Los Angeles County Hall of Records (1911) was Los Angeles County government building originally located on New High Street, then at 220 N. Broadway after a street realignment, in downtown Los Angeles.

==History==
The 1911 Los Angeles County Hall of Records building was built to alleviate overcrowding at the county courthouse it neighbored. Hudson and Munsell designed the building and Carl Heinrich Leonardt was the building contractor. Construction began in 1908 and finished in 1911. The building cost $1.5 million to construct and almost all Los Angeles County offices were moved into this building upon its completion.

The building was one of several used as a courthouse from 1934 to 1959.
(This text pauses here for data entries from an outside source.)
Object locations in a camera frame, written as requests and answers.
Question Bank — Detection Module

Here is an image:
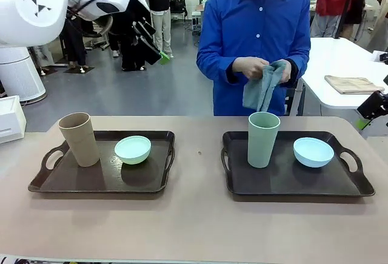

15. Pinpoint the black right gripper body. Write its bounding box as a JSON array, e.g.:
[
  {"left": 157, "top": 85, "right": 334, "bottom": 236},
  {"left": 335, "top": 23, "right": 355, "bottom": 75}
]
[{"left": 371, "top": 90, "right": 388, "bottom": 116}]

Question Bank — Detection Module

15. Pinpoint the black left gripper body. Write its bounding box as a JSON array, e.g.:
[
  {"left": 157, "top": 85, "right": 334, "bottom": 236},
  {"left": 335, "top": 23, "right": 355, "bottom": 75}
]
[{"left": 121, "top": 8, "right": 149, "bottom": 45}]

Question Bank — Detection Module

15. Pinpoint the beige cloth mat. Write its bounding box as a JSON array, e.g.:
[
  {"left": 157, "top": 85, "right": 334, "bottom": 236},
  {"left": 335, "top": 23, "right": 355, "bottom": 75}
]
[{"left": 324, "top": 75, "right": 385, "bottom": 95}]

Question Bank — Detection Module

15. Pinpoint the light blue bowl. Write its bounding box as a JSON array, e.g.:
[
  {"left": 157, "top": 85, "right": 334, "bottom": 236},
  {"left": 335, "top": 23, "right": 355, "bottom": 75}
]
[{"left": 293, "top": 137, "right": 335, "bottom": 168}]

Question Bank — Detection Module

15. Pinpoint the light green bowl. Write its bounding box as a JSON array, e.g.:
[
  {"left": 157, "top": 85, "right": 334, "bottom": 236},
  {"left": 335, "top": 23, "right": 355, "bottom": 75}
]
[{"left": 114, "top": 135, "right": 152, "bottom": 166}]

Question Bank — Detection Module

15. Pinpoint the teal cloth mat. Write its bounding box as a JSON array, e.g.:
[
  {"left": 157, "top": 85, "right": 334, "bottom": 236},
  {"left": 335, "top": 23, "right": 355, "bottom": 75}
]
[{"left": 242, "top": 59, "right": 289, "bottom": 113}]

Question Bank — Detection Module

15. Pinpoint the tall beige cup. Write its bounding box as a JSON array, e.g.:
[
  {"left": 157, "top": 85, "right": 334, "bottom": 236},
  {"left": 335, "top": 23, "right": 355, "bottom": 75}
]
[{"left": 58, "top": 112, "right": 101, "bottom": 168}]

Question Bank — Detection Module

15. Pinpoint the tall green cup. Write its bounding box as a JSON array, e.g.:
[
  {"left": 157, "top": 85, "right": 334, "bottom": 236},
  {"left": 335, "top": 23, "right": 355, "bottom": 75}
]
[{"left": 247, "top": 112, "right": 281, "bottom": 168}]

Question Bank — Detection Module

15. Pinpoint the person's left forearm blue sleeve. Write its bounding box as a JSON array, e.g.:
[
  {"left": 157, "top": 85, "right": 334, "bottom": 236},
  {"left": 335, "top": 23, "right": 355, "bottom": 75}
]
[{"left": 284, "top": 41, "right": 312, "bottom": 89}]

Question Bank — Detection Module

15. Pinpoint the person's right forearm blue sleeve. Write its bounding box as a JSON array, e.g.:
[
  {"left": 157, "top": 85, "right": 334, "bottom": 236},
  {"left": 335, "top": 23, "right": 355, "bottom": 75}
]
[{"left": 196, "top": 45, "right": 243, "bottom": 95}]

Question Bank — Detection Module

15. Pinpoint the person's left hand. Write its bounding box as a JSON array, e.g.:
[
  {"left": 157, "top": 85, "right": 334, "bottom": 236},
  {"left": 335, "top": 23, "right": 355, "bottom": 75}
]
[{"left": 279, "top": 62, "right": 293, "bottom": 84}]

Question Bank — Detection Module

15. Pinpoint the person's right hand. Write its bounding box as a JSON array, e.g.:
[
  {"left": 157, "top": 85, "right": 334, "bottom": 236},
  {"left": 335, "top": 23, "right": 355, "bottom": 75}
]
[{"left": 233, "top": 56, "right": 270, "bottom": 80}]

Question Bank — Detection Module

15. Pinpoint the bystander in beige trousers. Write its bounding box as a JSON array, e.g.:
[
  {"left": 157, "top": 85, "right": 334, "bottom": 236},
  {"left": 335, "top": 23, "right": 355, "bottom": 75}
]
[{"left": 148, "top": 0, "right": 176, "bottom": 59}]

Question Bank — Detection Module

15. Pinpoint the bystander in black clothes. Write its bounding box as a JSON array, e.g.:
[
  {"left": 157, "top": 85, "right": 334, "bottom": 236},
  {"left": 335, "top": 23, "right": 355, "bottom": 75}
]
[{"left": 113, "top": 12, "right": 148, "bottom": 72}]

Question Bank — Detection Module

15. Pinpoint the black office chair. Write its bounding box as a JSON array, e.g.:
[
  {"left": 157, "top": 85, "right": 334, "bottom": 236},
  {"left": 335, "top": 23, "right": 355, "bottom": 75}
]
[{"left": 169, "top": 0, "right": 188, "bottom": 21}]

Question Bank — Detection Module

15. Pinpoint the white table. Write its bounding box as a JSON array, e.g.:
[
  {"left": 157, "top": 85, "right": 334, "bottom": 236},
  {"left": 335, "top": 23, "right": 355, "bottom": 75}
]
[{"left": 295, "top": 37, "right": 388, "bottom": 116}]

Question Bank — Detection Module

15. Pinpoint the person's torso blue shirt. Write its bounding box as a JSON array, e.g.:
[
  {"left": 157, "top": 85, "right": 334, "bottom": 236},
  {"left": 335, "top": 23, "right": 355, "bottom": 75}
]
[{"left": 196, "top": 0, "right": 312, "bottom": 117}]

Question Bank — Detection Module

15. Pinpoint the white cylindrical air purifier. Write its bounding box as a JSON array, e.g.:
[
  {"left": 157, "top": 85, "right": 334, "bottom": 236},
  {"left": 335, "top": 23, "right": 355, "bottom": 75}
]
[{"left": 0, "top": 45, "right": 47, "bottom": 103}]

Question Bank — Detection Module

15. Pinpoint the white box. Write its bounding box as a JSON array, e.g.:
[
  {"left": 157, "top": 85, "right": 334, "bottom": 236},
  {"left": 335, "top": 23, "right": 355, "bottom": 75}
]
[{"left": 0, "top": 95, "right": 27, "bottom": 144}]

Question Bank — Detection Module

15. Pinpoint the dark brown handled tray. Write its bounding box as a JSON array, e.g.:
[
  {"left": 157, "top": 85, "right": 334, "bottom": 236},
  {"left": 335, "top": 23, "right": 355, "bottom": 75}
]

By the 1960s, Los Angeles had built a new Civic Center (including the Los Angeles County Hall of Records built in 1962) that consisted of modern, monumental buildings arranged around a long and landscaped mall. This building, which clashed with the new constructions, was demolished in 1973.

After demolition, the building was replaced by a parking lot, which itself was replaced by the eastern end of Grand Park.

==Architecture and design==
The 1911 Los Angeles County Hall of Records building featured a Gothic design and was made with granite with brick and terra cotta cladding. The building, which has been described as "a showy headpiece," featured finials, pyramidal gables, copper ribbing, decorative molding, large and narrow rectangular windows around the entire perimeter, a pointed and lavishly ornamented roof, and the upper floors were divided into two pairs of wings that joined at a central elevator shaft.

The building's most distinctive feature was its askew placement, which occurred due to a 1920s realignment of Spring Street during the construction of Los Angeles City Hall. The building was originally built flush against New High Street, of which the entire street was removed during the realignment. In the 1960s, the cost of rotating the building to align with its new neighbors was estimated to be $5 million , an amount the city deemed "excessive." The rotation was not done.